ACTION ITEM: In the entries below, every line that contains "floor" must be located and copied.

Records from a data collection
__________________________________________________
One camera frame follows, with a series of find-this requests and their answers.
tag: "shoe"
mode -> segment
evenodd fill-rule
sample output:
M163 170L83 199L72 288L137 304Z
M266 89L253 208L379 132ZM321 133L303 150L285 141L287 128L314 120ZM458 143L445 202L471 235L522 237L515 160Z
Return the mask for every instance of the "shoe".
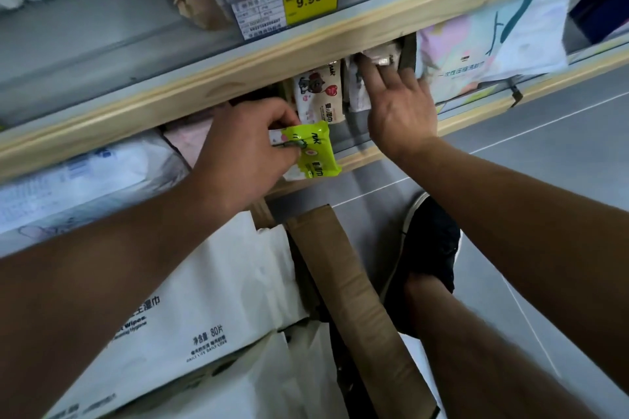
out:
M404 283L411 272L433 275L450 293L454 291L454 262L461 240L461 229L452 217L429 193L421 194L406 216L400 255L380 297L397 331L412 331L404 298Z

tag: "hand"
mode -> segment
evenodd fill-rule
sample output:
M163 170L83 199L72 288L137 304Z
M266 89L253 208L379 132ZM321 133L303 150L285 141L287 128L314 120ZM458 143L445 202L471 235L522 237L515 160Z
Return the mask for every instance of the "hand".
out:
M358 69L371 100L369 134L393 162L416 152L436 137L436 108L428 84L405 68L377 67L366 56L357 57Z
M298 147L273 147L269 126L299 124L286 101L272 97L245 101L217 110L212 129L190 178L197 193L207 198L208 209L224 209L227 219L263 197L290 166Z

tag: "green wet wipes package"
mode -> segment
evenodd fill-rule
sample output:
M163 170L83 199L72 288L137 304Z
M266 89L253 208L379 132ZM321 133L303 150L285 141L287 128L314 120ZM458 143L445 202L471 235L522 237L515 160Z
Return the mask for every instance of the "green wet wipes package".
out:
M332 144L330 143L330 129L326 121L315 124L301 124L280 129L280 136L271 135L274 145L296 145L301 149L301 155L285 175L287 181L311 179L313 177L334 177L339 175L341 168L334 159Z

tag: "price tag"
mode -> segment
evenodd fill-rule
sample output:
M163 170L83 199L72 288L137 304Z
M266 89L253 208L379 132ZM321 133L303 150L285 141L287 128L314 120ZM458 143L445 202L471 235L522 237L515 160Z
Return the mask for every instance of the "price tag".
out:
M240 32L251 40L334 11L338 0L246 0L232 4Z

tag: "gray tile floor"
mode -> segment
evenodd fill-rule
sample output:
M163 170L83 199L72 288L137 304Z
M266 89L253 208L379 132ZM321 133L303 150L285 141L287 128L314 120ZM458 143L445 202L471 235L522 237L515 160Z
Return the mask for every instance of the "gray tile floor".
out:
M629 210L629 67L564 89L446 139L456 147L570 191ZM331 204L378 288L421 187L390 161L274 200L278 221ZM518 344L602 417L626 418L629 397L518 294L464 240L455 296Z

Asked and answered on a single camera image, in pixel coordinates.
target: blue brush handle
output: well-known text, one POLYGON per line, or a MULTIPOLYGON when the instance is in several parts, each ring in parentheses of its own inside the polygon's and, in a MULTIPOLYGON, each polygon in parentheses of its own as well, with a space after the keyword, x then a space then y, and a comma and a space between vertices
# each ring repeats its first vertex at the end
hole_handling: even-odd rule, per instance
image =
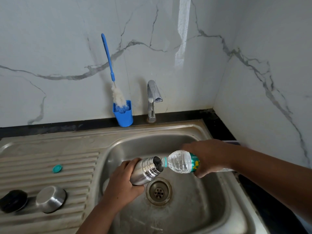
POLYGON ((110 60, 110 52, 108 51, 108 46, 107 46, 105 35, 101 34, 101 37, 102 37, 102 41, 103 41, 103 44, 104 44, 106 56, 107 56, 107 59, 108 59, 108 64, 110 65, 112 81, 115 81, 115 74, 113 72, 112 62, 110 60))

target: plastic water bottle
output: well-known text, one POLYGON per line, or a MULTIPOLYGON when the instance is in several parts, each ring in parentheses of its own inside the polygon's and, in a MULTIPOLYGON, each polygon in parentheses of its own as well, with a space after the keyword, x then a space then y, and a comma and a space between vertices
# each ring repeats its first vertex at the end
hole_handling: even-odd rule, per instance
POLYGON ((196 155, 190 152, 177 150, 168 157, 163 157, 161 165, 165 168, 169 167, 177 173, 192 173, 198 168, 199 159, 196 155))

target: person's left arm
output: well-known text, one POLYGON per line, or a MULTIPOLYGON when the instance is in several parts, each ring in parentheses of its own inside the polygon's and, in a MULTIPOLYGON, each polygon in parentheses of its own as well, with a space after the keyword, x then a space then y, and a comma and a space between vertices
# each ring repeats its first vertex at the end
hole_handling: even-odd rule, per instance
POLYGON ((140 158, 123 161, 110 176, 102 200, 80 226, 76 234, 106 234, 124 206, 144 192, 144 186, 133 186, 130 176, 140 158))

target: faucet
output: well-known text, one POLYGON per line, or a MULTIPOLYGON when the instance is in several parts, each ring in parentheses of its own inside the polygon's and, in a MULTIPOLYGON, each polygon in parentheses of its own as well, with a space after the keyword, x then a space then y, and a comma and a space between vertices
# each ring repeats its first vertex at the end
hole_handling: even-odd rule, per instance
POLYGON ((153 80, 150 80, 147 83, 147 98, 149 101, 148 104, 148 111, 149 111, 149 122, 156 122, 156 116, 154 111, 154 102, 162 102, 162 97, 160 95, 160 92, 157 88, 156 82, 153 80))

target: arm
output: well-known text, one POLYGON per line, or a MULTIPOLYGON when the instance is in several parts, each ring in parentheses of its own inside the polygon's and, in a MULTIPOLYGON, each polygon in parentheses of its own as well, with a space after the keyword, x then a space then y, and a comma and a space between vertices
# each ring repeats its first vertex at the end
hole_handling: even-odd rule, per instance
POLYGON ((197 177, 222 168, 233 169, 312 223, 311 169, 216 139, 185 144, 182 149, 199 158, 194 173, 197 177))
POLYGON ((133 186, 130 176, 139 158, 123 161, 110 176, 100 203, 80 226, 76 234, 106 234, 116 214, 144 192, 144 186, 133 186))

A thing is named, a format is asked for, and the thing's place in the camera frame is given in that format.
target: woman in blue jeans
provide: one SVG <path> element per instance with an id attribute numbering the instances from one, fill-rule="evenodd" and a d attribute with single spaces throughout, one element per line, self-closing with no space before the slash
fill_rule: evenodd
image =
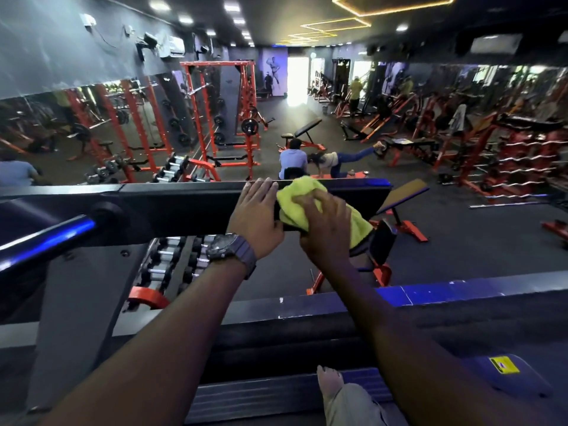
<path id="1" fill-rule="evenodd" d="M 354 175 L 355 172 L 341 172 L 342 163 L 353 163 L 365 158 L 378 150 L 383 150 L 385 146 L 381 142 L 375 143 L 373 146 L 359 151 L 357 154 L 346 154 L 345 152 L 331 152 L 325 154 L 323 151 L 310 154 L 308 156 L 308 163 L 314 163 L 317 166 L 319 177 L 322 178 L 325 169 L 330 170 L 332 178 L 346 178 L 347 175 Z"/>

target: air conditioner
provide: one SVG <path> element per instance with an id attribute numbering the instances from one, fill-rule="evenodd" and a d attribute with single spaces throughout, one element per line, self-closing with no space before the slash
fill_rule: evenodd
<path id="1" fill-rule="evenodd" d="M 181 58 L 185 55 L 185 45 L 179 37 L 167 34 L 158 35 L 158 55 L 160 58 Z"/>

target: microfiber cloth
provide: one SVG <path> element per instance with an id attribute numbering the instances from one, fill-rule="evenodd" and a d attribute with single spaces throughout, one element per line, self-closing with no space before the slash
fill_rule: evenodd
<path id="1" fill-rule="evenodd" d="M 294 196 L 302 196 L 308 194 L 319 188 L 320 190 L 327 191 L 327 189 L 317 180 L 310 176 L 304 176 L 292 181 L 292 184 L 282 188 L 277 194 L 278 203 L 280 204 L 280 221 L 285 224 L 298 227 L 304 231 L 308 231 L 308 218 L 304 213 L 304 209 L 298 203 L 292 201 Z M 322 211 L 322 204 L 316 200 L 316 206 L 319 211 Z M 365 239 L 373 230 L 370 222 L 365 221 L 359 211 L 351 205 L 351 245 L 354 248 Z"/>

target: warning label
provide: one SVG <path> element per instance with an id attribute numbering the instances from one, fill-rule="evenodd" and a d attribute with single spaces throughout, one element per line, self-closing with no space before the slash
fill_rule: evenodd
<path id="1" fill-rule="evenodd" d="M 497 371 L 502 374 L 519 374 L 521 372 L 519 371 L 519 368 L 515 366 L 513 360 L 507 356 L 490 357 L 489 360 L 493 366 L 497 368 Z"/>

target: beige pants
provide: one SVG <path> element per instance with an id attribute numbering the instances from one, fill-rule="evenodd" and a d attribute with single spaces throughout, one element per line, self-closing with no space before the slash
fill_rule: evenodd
__________________________________________________
FINISHED EXERCISE:
tag: "gray tile floor"
Return the mask for every instance of the "gray tile floor".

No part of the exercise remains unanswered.